Illya was still alive. There was still hope.


Napoleon stayed by Illya's side after placing a call to a stunned Mr. Waverly to let him know of the latest, surprising, and wonderful twist. The hours passed slowly, again filled with memories of the past, but now they were tinged with hope. When Illya at last began to revive, Napoleon perked up. "Illya?"

Blue eyes weakly started to open. "Napoleon," Illya rasped, a trace of a smile on his lips. "You made it."
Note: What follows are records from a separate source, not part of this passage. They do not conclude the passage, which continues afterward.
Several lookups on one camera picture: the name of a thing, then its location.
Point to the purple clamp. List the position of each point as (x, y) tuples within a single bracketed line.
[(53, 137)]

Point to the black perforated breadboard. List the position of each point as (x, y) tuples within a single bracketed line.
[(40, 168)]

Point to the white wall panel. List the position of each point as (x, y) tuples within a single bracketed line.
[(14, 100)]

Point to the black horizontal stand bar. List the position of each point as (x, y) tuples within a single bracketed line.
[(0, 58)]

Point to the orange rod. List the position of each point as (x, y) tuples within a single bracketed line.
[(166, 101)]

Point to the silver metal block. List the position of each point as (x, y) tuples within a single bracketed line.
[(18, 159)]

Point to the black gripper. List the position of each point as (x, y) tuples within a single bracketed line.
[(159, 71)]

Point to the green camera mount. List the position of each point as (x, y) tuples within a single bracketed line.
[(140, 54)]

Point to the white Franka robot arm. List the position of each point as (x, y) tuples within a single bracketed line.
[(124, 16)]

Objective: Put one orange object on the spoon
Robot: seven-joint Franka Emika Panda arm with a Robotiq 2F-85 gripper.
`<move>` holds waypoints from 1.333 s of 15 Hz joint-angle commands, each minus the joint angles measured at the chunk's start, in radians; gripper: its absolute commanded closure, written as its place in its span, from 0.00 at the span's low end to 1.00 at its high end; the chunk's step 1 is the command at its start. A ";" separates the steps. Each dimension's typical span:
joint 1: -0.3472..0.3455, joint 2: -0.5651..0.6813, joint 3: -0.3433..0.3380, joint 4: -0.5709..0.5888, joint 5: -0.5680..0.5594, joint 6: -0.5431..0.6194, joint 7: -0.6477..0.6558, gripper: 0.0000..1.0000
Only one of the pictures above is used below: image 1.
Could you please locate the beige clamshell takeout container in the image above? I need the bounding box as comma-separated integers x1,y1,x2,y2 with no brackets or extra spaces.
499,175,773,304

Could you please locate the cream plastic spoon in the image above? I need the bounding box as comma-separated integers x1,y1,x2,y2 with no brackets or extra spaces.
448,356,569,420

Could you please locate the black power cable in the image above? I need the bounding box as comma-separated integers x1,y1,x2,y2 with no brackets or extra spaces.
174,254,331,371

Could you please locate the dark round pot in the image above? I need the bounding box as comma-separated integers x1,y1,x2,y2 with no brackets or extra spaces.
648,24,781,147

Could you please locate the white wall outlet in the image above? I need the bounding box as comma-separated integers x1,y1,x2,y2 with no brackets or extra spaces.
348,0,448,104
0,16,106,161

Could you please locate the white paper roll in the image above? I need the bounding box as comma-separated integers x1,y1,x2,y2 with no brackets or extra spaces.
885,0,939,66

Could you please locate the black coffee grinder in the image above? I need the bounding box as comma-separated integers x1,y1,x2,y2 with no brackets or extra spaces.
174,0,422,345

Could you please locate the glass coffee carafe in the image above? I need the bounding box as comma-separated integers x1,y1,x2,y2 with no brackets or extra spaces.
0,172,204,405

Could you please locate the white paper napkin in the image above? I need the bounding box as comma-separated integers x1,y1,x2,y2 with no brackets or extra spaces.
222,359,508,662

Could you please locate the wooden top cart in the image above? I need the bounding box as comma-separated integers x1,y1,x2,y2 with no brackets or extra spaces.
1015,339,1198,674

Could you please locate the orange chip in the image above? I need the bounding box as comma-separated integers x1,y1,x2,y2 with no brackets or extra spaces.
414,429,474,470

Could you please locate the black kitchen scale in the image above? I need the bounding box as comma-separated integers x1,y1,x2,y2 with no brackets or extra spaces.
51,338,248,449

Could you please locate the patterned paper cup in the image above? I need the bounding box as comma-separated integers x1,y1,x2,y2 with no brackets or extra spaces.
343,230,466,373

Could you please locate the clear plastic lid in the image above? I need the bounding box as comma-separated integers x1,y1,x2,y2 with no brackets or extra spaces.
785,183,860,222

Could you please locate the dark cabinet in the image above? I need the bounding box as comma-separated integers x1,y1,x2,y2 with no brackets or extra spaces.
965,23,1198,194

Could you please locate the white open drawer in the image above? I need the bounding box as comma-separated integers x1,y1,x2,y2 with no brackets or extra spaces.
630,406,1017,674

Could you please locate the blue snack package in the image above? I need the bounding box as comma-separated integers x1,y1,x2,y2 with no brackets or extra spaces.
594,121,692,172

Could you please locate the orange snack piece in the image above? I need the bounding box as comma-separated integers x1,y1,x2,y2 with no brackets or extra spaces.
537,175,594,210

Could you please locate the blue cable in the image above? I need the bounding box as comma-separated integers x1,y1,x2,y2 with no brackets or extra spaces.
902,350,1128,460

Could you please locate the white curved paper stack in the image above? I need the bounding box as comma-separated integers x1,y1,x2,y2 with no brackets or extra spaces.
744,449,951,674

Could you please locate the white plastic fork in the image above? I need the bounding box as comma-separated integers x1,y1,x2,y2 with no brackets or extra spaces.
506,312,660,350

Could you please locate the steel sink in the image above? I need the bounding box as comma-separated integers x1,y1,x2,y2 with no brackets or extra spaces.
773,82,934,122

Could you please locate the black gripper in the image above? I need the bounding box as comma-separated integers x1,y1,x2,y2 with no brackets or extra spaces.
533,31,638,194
"Yes, I made it." Napoleon rested his hand on the railing. "It would have been helpful if you had mentioned that you were still alive when you dropped in on me."

"I'm sorry about that. I had no control over how long I could stay."

"Well." Napoleon sighed. "I suppose you're forgiven. At least you managed to tell me you were here."

"Does Mr. Waverly know?"

"By now he does. How are you feeling?"

"I'll be feeling a lot better after a good meal."

Napoleon nodded, pleased that Illya was already thinking about food. "I wonder if Italian hospitals have the same terrible quality of food that American hospitals are notorious for."

"I'm about to find out," Illya replied, reaching to press the button to summon the nurse.

"Ah. And will I be permitted to join you in the discovery?"

"If it is a good one. If it is not, you would likely be just as well not participating."

"If you're hungry enough, you would probably eat it anyway."

"On the contrary, Napoleon. I would recruit you to go out and smuggle in some decent food."

"Quite a covert mission."

"One of the utmost importance."

Napoleon relaxed, stepping back as the nurse came in. Illya would soon recover. He was hungry; they were bantering. All was right with the world.